Feb 2022: Stabilization Training Workshop


This zoom is all about stabilization!

We will warm up and then we will do exercises to strengthen our ability to stabilize our shoulder blades, shoulder girdle and spine and pelvis.


Core Activation

  • Foam Roller Bugs: R x 5, L x 5, Marching. Try on tip toes & feet closer together



  • Shoulder circles & then Hip Circles
  • Side Bends 
  • Straddle Forward Fold + windmills
  • Squat Bottom Position
  • Side Lunge Holds
  • Front Lunge: bend & straighten back leg, hip flexor stretch
  • Hamstring Stretch (A-Frame)
  • Butterfly pose on blocks
  • Windshield Wipers
  • Frogger Stretch
  • Quadruped wrist stretches (use your lats)


Glute Med Activation

  • Scaled Side Planks: 5x dips/side and then HOLD last one 5-10s.


TVA Activation

  • Dynamic forward folds x 10 (hold the last one 10s)
  • Banded TVA Tug of War: L-sit prep with yoga blocks, band around feet.
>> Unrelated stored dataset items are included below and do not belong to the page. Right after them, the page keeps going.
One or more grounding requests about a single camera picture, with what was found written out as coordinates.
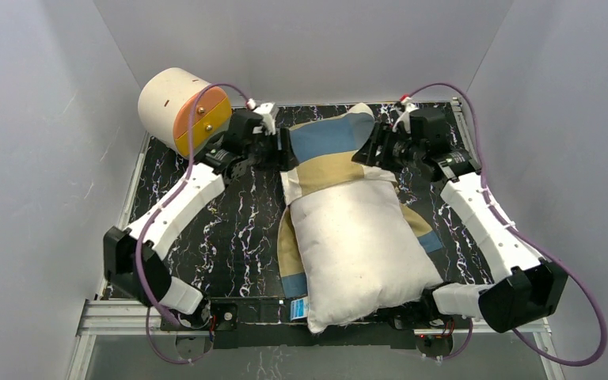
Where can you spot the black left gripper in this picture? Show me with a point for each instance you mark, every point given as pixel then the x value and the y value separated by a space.
pixel 283 149

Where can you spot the blue pillow label tag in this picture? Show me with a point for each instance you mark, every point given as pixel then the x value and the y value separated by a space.
pixel 299 309

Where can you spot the white pillow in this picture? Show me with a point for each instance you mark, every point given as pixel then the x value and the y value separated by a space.
pixel 359 253

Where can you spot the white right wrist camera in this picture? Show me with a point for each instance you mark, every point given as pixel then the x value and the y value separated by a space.
pixel 405 107

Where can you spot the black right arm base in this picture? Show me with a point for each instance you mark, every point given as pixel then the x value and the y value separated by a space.
pixel 423 314

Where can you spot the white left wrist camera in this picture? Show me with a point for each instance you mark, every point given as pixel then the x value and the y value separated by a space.
pixel 268 112

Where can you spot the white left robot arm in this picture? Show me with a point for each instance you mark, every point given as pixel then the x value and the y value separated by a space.
pixel 134 256

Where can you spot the aluminium table frame rail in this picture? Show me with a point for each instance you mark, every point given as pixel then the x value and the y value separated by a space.
pixel 231 250

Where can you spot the round cream drawer cabinet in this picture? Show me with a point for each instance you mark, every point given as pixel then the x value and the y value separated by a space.
pixel 168 99

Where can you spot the blue beige white pillowcase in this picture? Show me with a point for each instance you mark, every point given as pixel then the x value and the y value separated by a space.
pixel 325 169

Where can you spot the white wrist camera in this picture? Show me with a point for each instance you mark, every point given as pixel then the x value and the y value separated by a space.
pixel 405 107
pixel 268 112

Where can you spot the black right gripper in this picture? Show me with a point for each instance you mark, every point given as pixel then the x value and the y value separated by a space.
pixel 377 147

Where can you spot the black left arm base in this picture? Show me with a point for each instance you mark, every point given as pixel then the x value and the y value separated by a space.
pixel 211 317

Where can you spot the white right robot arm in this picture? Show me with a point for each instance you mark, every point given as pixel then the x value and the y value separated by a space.
pixel 526 287
Get hips back! Hold 15s. Try again, lift the feet!
  • Seated Hip Flexor Raises (Straight Legs): 10 R, then 10 L


Serratus & Lats Activation

  • Plank "Plus":  Hold 20s. Goal: 60s.
  • Plank Shoulder taps. Feet apart. Start by just lifting 1 hand off floor a few inches. Hold the lift 2s. 2 sets of 4-6 taps
  • Bipolar slow mo pushup from the knees. Do isometrics where weak.  One rep weak side, one rep strong side, one rep weak side


Fun Stuff

  • Hip Flexor Stabilizer on Ball (scale on floor). Keep the leg straight, find the glute/ham connection.
  • Drinking Birds
  • Slow Mo Chair/Stool Squats: "kiss the butt" on the bench and hold
  • Bench/Stool Slow Mo Pistols. 2 sets: 5 Reps per side, and hold the last rep "kissing butt to bench" for 3s.   Do the POS variation with a band to ensure opposite lat doesn’t disengage.